Since OtterMichael is on vacation, I thought I would start a new game. Given that my fast phone typing has been the subject of many japes and tomfoolery…
What are your most detested and most loved turns of phrase. I’ll start with an easy one.
"If you can count it, it’s ‘fewer,’ if you can’t count it, you use ‘less,’ Reddit user bigbangtheory_ wrote.
“It’s fewer marbles and less jam. One counts marbles but not jam,” Quora user Roderick Chow wrote.
But I can count jam just fine! Also, like when I used the phrase ‘less $object’ why is the quantity assigned to the arbitrary discrete number of these objects, and not their use and more important pieces? Especially when $object has obvious subcomponents?
However, descriptive grammarians (who describe language as actually used) point out that this rule does not correctly describe the most common usage of today or the past and in fact arose as an incorrect generalization of a personal preference expressed by a grammarian in 1770.[2]

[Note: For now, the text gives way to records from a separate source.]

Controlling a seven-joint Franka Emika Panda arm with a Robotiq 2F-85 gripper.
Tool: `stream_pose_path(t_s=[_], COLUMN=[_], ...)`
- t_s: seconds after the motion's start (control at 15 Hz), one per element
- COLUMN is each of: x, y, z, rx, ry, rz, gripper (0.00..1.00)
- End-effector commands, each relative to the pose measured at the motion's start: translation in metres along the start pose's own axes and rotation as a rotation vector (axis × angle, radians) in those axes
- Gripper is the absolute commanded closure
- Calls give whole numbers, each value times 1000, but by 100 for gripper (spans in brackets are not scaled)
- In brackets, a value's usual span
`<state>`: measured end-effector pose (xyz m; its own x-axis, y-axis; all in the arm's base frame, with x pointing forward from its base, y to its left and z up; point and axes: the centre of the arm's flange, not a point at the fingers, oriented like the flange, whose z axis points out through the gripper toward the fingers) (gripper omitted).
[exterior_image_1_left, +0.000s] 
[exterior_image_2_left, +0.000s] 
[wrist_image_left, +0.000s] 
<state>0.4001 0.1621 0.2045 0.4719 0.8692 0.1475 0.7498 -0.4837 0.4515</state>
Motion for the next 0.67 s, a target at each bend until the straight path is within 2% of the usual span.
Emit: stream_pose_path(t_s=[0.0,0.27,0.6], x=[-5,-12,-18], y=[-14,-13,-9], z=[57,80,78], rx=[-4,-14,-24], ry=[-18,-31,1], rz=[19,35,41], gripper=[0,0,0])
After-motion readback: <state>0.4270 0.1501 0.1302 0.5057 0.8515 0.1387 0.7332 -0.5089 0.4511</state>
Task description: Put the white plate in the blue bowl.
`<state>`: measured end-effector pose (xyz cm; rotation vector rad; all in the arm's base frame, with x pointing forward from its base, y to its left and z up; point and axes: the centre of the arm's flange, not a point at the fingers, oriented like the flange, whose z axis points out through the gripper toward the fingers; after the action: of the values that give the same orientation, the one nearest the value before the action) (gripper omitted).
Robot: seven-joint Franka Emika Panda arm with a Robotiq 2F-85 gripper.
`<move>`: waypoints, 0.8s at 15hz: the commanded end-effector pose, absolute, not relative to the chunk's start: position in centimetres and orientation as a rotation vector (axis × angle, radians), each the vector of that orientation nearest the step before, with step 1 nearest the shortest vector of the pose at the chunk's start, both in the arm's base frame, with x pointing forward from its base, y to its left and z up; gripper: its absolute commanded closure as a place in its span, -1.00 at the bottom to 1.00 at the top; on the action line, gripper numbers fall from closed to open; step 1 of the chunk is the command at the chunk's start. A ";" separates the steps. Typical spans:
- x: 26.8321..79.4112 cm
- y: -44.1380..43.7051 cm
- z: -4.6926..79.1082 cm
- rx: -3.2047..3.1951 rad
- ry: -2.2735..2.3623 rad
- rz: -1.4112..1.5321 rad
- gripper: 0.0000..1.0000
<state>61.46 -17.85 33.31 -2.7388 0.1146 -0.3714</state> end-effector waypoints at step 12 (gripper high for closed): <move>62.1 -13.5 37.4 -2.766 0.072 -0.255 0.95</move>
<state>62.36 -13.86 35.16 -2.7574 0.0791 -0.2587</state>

I hate to be that guy, but apparently I don’t hate it enough to stop myself from saying:
Their, there and they’re are three completely different words, and using them incorrectly is like putting speed bumps on the freeway. Every time I hit one, I metaphorically have to stop and make sure my oil pan is still there, while literally backing up and mentally correcting the improper usage so that the sentence actually makes sense.
It’s personally my least favorite common misuse. Worse than its vs it’s (which yes, I recognize that I violate all the time, and I try not to correct people when I see the improper use of it’s or its)
One’s strange affect can effect a change to another’s affect, effectivelyeffecting the affect via contagious affectation, and even earning the other’s affections.
My mother-in-law’s (somewhat famous) father, a deep lover and adept wielder of language, would get all bent outta shape when his children mispronounced words like “dour” (ain’t supposed to rhyme with “sour”) and “err” (s’posed to sound, er, like “er” rather than “air,” at least according to him).
My lovely wife sitting next to me pronounces it kinda like “doer.” Like a doer of great deeds. Merriam-Webster’s first (of two) pronunciations seems to bear this out: ˈdu̇r
I’m always pleased to encounter that one, since it affords me the opportunity to shoot right back with “No, you couldn’t.”
My very, very first interaction with my wife was online (we met through a personal ad I’d placed on The Onion’s website) and we exchanged pet-peeve malapropisms and misuses. She won my heart that evening by mentioning on her profile that she hated it when people said “supposably,” which happened to be a word my hated boss would use every goddamned day. So of course I married her.